Statenvertaling

Klaagliederen 3:55-66 Statenvertaling (SV1750)

55. Koph. HEERE! Ik heb Uw Naam aangeroepen uit den ondersten kuil.

56. Koph. Gij hebt mijn stem gehoord, verberg Uw oor niet voor mijn zuchten, voor mijn roepen.

57. Koph. Gij hebt U genaderd ten dage, als ik U aanriep; Gij hebt gezegd: Vrees niet!

58. Resch. HEERE! Gij hebt de twistzaken mijner ziel getwist, Gij hebt mijn leven verlost.

59. Resch. HEERE! Gij hebt gezien de verkeerdheid, die men mij aangedaan heeft, oordeel mijn rechtzaak.

60. Resch.
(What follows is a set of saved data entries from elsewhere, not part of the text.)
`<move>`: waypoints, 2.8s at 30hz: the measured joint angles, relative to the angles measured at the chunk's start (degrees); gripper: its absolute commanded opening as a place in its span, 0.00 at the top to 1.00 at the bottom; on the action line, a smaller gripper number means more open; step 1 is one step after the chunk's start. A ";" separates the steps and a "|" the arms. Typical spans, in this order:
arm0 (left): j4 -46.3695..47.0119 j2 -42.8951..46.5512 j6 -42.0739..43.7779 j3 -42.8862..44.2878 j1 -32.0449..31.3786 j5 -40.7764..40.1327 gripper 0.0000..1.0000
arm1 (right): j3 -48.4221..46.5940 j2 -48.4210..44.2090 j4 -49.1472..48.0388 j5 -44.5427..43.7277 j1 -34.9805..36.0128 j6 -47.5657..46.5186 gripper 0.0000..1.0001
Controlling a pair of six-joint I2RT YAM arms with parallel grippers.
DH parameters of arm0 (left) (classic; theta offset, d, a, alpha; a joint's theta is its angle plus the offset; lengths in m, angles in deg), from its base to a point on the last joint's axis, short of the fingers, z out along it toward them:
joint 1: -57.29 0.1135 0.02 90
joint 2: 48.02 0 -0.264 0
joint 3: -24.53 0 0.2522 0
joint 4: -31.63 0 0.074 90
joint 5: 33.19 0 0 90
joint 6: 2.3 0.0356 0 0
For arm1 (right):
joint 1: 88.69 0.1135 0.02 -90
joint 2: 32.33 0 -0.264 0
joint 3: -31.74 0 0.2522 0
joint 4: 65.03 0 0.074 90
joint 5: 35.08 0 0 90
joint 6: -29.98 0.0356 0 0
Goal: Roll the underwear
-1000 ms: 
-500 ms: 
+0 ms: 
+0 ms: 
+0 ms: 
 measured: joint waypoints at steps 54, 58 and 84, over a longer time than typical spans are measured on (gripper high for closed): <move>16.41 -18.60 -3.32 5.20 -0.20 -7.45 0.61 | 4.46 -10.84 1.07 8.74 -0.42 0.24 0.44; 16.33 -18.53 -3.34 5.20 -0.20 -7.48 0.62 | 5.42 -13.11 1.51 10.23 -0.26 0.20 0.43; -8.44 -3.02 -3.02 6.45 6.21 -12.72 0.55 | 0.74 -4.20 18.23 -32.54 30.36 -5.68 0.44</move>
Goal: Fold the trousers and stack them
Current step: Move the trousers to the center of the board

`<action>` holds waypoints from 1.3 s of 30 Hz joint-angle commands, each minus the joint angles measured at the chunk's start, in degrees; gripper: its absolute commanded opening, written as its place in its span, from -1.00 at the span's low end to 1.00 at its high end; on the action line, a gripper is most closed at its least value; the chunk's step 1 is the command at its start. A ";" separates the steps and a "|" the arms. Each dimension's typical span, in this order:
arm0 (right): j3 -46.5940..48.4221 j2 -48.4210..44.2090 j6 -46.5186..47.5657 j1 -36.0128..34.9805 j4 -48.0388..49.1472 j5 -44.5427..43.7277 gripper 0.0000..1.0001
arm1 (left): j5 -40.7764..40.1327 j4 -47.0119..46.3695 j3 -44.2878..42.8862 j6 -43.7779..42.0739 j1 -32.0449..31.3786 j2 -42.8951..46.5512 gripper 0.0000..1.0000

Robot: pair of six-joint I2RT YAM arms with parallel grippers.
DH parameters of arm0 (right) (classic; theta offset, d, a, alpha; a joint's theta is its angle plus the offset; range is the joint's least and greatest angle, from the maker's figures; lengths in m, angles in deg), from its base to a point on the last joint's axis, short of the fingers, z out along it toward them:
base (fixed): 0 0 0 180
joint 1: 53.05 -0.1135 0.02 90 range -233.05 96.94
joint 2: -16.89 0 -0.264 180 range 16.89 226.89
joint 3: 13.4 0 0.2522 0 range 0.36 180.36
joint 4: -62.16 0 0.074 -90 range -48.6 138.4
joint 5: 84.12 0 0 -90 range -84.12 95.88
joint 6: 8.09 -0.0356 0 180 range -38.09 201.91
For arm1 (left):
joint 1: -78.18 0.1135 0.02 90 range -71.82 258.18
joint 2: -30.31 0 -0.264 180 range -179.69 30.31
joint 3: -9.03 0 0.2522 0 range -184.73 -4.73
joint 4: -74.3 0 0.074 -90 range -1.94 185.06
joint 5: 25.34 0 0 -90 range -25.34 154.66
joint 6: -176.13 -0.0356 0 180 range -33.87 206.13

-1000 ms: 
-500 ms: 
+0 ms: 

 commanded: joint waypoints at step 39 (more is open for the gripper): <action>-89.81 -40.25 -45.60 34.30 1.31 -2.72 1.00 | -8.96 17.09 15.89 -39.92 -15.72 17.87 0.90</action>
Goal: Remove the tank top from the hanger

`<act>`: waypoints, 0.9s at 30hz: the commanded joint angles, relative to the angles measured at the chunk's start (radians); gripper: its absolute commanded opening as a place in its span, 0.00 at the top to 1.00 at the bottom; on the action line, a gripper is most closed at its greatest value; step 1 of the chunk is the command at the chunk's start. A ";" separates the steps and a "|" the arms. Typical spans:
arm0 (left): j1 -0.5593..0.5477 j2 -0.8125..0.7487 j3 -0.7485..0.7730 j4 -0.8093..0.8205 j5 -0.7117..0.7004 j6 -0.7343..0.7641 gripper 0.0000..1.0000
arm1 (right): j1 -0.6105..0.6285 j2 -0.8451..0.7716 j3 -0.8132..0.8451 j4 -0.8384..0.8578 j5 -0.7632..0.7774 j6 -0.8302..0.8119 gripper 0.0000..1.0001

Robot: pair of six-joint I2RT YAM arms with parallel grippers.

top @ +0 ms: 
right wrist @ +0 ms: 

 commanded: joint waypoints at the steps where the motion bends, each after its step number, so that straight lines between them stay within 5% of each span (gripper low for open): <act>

Gij hebt al hun wraak gezien, al hun gedachten tegen mij.

61. Schin. HEERE! Gij hebt hun smaden gehoord, en al hun gedachten tegen mij;

62. Schin. De lippen dergenen, die tegen mij opstaan, en hun dichten tegen mij den gansen dag.

63. Schin. Aanschouw hun zitten en opstaan; ik ben hun snarenspel.

64. Thau. HEERE! geef hun weder die vergelding, naar het werk hunner handen.

65. Thau. Geef hun een deksel des harten; Uw vloek zij over hen!

66. Thau. Vervolg ze met toorn, en verdelg ze van onder den hemel des HEEREN.